Look through the records that follow and state how many lines hold the word "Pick", without adding anything.

Saved data entries:
☆ ☆ ☆ ☆ ☆
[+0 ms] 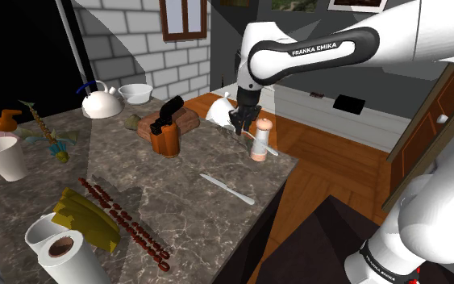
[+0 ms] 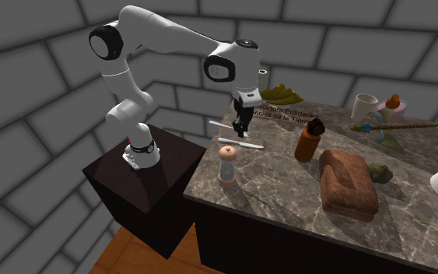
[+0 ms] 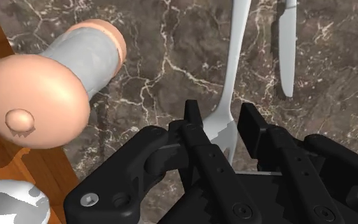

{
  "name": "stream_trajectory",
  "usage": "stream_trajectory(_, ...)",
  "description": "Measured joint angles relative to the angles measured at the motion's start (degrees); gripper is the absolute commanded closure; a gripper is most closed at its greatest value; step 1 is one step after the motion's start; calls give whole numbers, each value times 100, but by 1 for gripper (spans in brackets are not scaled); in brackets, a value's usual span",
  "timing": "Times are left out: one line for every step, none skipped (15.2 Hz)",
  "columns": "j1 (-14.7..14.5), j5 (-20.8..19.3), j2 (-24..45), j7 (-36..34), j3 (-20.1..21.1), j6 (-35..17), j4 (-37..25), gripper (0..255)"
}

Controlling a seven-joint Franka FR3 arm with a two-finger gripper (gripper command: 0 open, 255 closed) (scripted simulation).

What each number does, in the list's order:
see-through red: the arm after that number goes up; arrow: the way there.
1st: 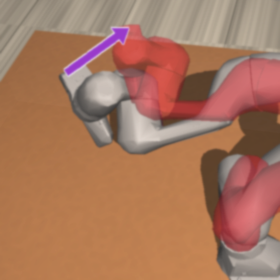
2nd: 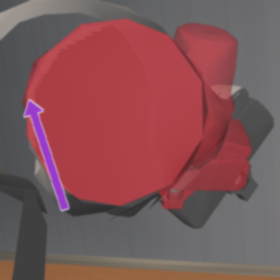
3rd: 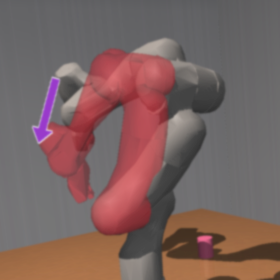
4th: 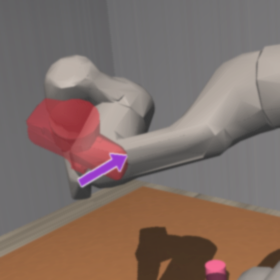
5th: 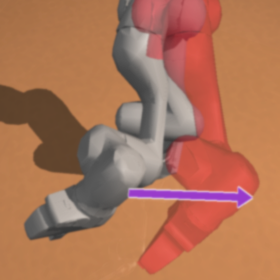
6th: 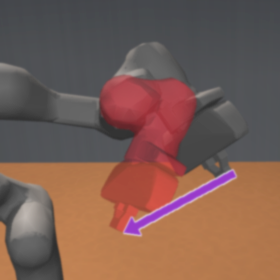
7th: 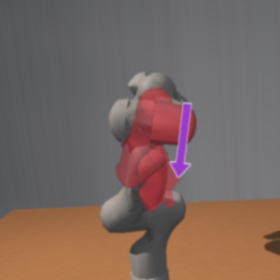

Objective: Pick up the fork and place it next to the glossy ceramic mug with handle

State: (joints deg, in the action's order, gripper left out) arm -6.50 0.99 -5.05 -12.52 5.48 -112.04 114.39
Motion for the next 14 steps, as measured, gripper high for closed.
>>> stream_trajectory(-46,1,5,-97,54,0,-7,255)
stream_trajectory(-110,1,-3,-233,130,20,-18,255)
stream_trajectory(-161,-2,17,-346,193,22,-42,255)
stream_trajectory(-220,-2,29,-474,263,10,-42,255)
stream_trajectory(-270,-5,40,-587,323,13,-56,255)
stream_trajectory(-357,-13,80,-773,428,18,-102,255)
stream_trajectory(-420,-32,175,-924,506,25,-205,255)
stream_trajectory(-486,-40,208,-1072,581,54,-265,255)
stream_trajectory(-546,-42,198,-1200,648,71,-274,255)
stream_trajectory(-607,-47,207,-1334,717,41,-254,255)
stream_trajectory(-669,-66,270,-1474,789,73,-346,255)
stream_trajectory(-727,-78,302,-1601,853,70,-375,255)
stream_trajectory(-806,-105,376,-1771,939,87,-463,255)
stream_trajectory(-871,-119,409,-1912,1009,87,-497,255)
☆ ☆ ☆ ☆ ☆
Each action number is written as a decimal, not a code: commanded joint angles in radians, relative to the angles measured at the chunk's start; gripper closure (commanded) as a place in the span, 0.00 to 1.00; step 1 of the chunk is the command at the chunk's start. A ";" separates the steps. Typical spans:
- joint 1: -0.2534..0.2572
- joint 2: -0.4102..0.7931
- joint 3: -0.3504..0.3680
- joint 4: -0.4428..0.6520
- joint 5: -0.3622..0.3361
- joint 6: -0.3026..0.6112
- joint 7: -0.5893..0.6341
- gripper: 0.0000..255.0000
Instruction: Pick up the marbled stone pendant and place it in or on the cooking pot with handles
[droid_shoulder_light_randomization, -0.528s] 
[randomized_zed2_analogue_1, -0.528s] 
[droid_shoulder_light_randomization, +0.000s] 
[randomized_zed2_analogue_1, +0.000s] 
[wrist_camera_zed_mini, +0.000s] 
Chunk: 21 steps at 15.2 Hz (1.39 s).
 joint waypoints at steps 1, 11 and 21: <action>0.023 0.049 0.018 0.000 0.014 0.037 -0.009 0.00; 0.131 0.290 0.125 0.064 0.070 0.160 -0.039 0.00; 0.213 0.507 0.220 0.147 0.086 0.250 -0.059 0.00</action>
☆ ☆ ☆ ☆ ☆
* _Written solution_
2